I know you were wondering what has been happening in my world and I have decided to allow you into it...lucky.
Lets see, Thursday..well it's really none of your business what I did Thursday, tend to your own garden Mary. Oh wait, I hiked 4 miles and then golfed on an empty stomach because I was suppose to fast for a blood test. The blood test that almost killed me. I am not a queasy kind of gal so after the Edward scissor hands "nurse" jabbed her needle into me and took the first vile of blood it was no problem but when she started the next vile and said "whoops" because the blood just stopped flowing in my mind I said, "that's a problem". She must have pulled the needle out just enough while changing tubes that it still stayed in my skin but popped out of the vein. She pushed and pushed but no more blood was coming out (this is when the sweat started to roll off my head and down my back, I felt a bit out of sorts you might say). Now I didn't want to say anything because getting blood drawn is not suppose to hurt and I didn't want to be a wimp. So instead I just started to wonder why I was sweating so much and feeling like I just got off a roller coaster. Instead of pulling the needle out, admitting defeat, taking a breathe and starting over, Nurse Hatchet just dug around some more because I guess she thought the blood would just magically start flowing. Instead it just caused me to turn a color that was a few shades paler than the Irishman I hang out with and she finally stopped and said..."hey, are you OK? you don't look good." To which in I responded, "I'm OK, are you OK? What you mean this sweating, no I sweat like this all the time, it's great, I'm pretty sure it's just my body shutting down because it knows you are trying to kill us and it would rather black out than be conscience whilst it succumbs to your medieval torture." It was that or I said something like, "no." Regardless, she was picking up what I was throwing down and perhaps out of fear that soon she would have to be picking up what I was throwing up pulled the needle out and told me to put my head down. After some water and staring at the really nasty carpet the thought of death became less appealing and I turned away from the light. Then she dove into my other arm and struck gold. The poor woman probably thought my near brush with death was her fault, which it was but I suppose a bit could be blamed on my hiking and golfing but only a bit. If that blood result comes back normal I'll eat your hat.
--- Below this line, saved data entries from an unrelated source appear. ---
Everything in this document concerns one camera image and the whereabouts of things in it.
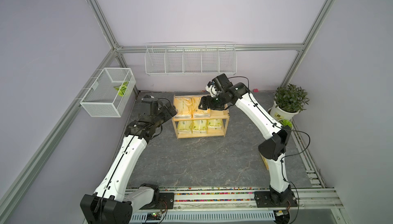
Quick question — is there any orange tissue pack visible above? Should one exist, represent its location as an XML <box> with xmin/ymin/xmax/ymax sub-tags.
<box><xmin>260</xmin><ymin>154</ymin><xmax>269</xmax><ymax>171</ymax></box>
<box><xmin>174</xmin><ymin>97</ymin><xmax>192</xmax><ymax>119</ymax></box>
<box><xmin>192</xmin><ymin>96</ymin><xmax>210</xmax><ymax>118</ymax></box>

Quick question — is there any wooden two-tier shelf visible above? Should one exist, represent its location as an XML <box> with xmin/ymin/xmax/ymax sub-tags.
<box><xmin>172</xmin><ymin>95</ymin><xmax>230</xmax><ymax>139</ymax></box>

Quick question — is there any green tissue pack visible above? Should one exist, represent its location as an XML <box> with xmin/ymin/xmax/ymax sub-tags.
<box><xmin>207</xmin><ymin>119</ymin><xmax>223</xmax><ymax>130</ymax></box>
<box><xmin>177</xmin><ymin>120</ymin><xmax>193</xmax><ymax>134</ymax></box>
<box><xmin>192</xmin><ymin>120</ymin><xmax>207</xmax><ymax>134</ymax></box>

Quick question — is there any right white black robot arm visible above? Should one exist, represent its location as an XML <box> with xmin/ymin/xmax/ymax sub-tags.
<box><xmin>198</xmin><ymin>74</ymin><xmax>293</xmax><ymax>205</ymax></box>

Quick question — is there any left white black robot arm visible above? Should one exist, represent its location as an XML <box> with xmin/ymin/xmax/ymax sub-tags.
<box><xmin>80</xmin><ymin>95</ymin><xmax>177</xmax><ymax>224</ymax></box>

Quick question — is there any green leaf toy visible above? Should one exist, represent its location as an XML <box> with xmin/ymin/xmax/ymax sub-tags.
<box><xmin>114</xmin><ymin>81</ymin><xmax>129</xmax><ymax>97</ymax></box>

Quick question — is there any large potted green plant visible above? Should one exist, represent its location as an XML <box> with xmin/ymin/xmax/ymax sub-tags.
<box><xmin>269</xmin><ymin>84</ymin><xmax>310</xmax><ymax>121</ymax></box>

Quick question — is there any small potted succulent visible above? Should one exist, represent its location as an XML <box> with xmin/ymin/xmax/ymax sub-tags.
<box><xmin>279</xmin><ymin>119</ymin><xmax>293</xmax><ymax>129</ymax></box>

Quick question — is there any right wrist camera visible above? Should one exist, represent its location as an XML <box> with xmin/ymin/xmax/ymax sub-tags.
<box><xmin>206</xmin><ymin>81</ymin><xmax>218</xmax><ymax>97</ymax></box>

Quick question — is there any long white wire wall basket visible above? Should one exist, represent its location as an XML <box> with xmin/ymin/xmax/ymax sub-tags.
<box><xmin>144</xmin><ymin>42</ymin><xmax>237</xmax><ymax>75</ymax></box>

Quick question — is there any white wire side basket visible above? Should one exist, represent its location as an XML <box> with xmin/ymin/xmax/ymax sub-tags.
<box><xmin>80</xmin><ymin>68</ymin><xmax>136</xmax><ymax>118</ymax></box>

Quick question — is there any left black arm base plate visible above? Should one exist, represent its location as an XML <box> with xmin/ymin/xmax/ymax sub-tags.
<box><xmin>141</xmin><ymin>192</ymin><xmax>175</xmax><ymax>210</ymax></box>

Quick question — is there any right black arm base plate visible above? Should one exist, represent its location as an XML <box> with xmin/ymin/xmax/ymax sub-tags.
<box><xmin>254</xmin><ymin>189</ymin><xmax>298</xmax><ymax>209</ymax></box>

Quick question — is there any aluminium front rail frame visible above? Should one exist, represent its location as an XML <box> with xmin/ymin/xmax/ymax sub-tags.
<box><xmin>125</xmin><ymin>171</ymin><xmax>351</xmax><ymax>224</ymax></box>

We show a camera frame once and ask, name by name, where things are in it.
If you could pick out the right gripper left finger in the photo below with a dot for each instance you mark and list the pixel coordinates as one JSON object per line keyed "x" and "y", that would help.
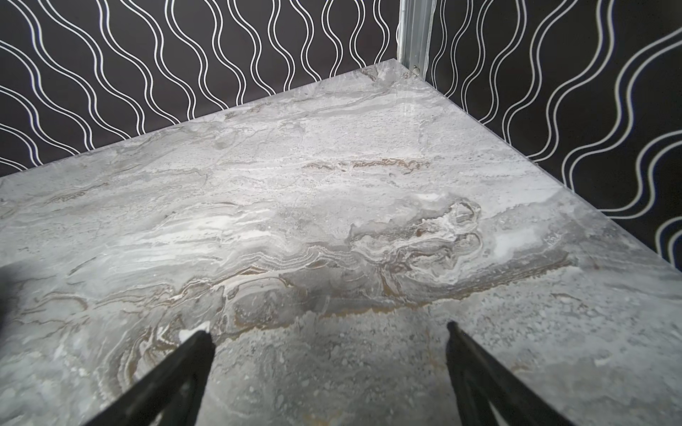
{"x": 171, "y": 393}

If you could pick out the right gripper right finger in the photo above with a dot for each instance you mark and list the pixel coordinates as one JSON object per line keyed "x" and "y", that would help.
{"x": 486, "y": 390}

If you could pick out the aluminium corner post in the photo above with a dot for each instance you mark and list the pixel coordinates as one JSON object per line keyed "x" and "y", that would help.
{"x": 415, "y": 28}

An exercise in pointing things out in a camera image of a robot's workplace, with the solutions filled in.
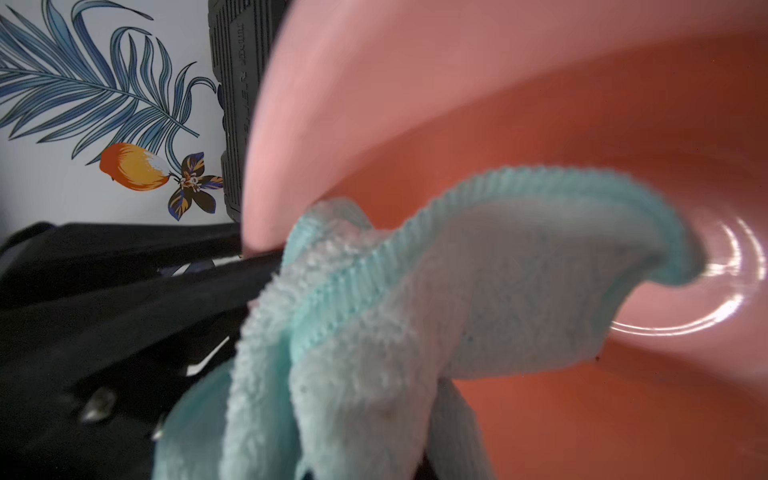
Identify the mint green microfiber cloth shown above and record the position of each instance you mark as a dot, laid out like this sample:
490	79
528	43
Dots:
347	364

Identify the pink plastic bucket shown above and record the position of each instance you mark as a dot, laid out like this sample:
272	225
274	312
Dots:
392	102

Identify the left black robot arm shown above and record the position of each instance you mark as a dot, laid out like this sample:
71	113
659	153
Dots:
103	328

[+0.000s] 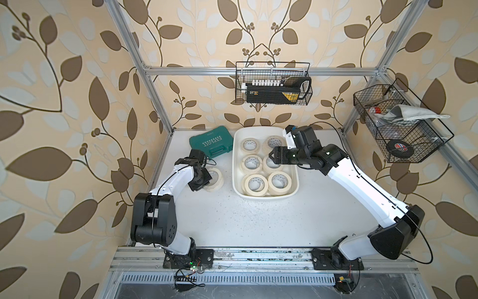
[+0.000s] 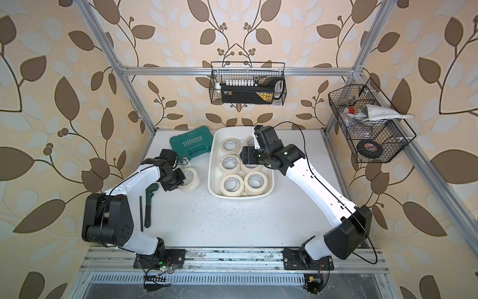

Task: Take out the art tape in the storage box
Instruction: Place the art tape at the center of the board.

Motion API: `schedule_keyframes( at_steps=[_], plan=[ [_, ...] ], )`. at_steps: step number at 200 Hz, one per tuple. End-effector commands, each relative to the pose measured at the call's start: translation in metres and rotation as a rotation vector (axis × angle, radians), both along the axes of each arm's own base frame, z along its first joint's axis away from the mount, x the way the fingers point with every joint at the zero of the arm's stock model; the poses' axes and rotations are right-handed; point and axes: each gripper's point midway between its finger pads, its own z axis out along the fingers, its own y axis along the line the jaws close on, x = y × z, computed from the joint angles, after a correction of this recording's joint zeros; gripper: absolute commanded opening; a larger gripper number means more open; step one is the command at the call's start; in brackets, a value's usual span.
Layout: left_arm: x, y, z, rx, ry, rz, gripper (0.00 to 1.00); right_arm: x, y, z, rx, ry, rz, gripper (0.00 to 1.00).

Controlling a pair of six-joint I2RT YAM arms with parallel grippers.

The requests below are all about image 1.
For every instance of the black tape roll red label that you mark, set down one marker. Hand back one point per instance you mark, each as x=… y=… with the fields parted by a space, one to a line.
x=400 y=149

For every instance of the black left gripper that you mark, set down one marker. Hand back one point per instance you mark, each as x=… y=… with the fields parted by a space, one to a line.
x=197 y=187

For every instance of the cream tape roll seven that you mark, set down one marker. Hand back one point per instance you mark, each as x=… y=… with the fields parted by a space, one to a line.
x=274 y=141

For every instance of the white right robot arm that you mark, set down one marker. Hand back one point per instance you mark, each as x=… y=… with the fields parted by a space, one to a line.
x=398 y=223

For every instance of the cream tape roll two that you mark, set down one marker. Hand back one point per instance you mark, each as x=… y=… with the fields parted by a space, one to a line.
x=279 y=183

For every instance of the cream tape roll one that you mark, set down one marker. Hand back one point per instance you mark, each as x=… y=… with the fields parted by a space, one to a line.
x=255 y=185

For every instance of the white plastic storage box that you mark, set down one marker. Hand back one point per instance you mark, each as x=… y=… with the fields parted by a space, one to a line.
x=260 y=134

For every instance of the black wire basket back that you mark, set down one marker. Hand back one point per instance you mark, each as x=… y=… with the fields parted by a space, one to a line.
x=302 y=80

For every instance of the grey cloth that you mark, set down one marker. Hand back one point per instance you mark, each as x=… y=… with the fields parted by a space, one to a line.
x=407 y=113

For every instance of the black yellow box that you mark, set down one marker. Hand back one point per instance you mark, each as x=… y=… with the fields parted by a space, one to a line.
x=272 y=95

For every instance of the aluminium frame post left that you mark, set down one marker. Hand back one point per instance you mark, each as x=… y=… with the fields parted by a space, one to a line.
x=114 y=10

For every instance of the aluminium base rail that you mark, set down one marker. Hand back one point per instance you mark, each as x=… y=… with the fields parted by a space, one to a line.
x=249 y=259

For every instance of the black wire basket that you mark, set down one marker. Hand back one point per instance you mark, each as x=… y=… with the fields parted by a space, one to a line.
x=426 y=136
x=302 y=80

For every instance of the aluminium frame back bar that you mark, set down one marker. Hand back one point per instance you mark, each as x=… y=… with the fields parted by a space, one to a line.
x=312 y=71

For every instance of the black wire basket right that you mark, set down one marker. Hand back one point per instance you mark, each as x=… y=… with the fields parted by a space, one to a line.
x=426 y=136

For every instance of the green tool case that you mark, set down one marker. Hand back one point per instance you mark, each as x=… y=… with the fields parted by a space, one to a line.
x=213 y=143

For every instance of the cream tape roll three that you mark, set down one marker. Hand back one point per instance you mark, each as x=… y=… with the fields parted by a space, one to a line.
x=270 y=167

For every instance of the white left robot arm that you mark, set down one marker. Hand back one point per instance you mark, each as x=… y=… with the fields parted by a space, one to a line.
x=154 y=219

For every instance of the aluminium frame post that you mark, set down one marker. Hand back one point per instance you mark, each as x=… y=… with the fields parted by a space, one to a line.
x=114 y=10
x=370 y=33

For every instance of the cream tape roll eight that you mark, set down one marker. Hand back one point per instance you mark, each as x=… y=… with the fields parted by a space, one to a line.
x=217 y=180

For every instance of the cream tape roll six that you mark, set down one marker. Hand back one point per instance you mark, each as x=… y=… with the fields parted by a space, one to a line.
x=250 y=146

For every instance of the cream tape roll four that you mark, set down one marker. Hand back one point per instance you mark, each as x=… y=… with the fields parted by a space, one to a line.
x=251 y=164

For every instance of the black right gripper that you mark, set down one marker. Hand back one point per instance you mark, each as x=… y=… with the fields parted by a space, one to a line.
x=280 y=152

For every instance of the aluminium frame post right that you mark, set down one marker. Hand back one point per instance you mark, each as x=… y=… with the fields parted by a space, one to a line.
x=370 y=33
Friday was Wild Animal park day with Mikey's school. Let's just say after the field trip I was pricing cats. Half the kids could have cared less that they were at the zoo and the other half according to my mom didn't even know they were looking at real animals because of all the TV and video games they watch. The best part of the day for me was when the class saw the gorillas. The teacher reminded them that they had seen a movie about a gorilla that learned sign language and they all started their version of signing to the gorilla. Let's just say that Ko Ko would have been so proud because this gorilla did in deed know sign language and as plan as day told every body in Mikey's class that they were number 1. Of course when questioned by Mikey if we had just witnessed that, "that monkey flipped me off" we said, "no don't be silly" but deep down we knew, that gorilla was just sick and tired and didn't want to take it anymore and was seriously considering buying 34 cats instead of hanging out with 34 children.
Saturday started with a 6am hike and then home to wash the dishes and scrub the algae out of the pool while the dogs supervised...jealous. Then off to BBQ where I toyed with the idea of combining the cake with the hot dog bun but thought better of it because people were watching and judging. After that it was off to mass and Mikey's 4th communion, he's counting how many times he goes to communion while he is 8, chances are he will lose count soon so I bring a steak knife to mass with me so he can carve a mark to remember...don't worry, he carves it in his leg, not the pew, duh.
Today was started with 600 stairs and then a trip up to Laguna Beach for visiting and lunch with my aunt. Upon arriving home I watched in amazement as my dad perfected his calorie cutting technique by eating his sunflower seeds with an exacto knife to slice them open. Thus slowing down his intake and decreasing calorie intake...He will lose a finger by tomorrow....fingers weigh at least a pound, right? Hows that for instant weight loss.
Tomorrow I'm going to see some practice rounds for the US Open at Torrey Pines. Hopefully it won't end bad like it has for other US Open spectators. You can't bring phones to the US Open so undoubtedly I will get the call for my test results from my blood test that say I have some horrible Gorilla disease and I must hurry and eat at least 34 sunflowers seeds by 12pm. But I will miss that call because of dumb people who ruin it for everyone else by using their phones for evil instead of good while Tiger Woods is in his back swing. Thanks to them I will have to hear my shocking test results in a voice mail...which in turn will just make for a stellar blog the next day. So watch the sky for lighting and then watch the news for me.